> _Your goal_
Show every line of the material that follows in which the word "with" occurs.

> _Given information_
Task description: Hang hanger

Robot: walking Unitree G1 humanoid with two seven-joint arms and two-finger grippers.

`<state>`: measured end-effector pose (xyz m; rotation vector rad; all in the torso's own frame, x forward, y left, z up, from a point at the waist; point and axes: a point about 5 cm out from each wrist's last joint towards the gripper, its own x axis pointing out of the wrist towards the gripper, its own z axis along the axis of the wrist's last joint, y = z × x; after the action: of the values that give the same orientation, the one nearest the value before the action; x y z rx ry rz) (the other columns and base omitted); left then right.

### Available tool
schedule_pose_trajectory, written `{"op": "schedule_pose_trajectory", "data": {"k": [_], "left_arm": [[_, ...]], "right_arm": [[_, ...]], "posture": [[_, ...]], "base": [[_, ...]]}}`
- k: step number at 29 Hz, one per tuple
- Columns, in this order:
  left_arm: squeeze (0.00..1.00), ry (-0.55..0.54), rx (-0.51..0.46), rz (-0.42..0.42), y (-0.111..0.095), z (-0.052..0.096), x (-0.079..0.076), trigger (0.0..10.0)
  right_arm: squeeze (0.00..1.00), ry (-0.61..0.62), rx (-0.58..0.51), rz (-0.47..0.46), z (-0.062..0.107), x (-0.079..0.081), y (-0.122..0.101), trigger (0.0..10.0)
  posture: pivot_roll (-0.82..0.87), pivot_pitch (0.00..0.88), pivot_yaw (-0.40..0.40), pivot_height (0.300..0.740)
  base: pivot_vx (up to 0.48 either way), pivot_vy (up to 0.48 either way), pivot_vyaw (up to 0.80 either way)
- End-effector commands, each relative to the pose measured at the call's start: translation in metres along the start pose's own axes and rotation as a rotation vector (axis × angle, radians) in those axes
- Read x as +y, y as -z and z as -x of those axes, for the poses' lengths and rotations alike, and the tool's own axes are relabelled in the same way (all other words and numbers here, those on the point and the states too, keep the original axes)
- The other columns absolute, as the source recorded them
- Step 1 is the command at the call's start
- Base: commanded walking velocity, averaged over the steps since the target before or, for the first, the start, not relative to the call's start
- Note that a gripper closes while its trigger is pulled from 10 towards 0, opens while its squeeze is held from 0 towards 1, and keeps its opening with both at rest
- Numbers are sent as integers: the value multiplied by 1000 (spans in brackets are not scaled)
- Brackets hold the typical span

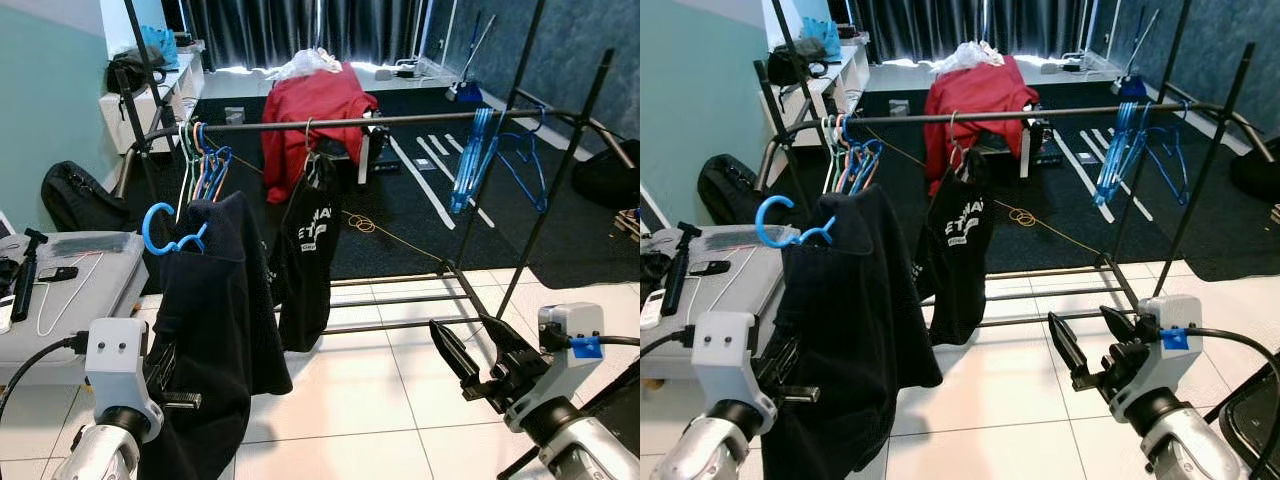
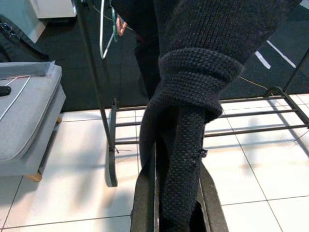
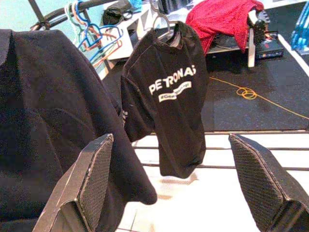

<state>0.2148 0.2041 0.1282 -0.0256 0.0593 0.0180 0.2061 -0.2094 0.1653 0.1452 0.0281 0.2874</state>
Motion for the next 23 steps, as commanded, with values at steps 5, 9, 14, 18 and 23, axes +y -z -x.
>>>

> _Result of the task_
Robot: walking Unitree G1 humanoid with two seven-joint arms and two-finger grippers.
- Note that a gripper closes while its trigger is pulled from 10 towards 0, opens while its squeeze is held from 0 towards 1, and keeps its opening with both at rest
Motion for the next 23 steps, as commanded, with values at steps 5, 9, 14, 18 and 23, axes +y -z -x.

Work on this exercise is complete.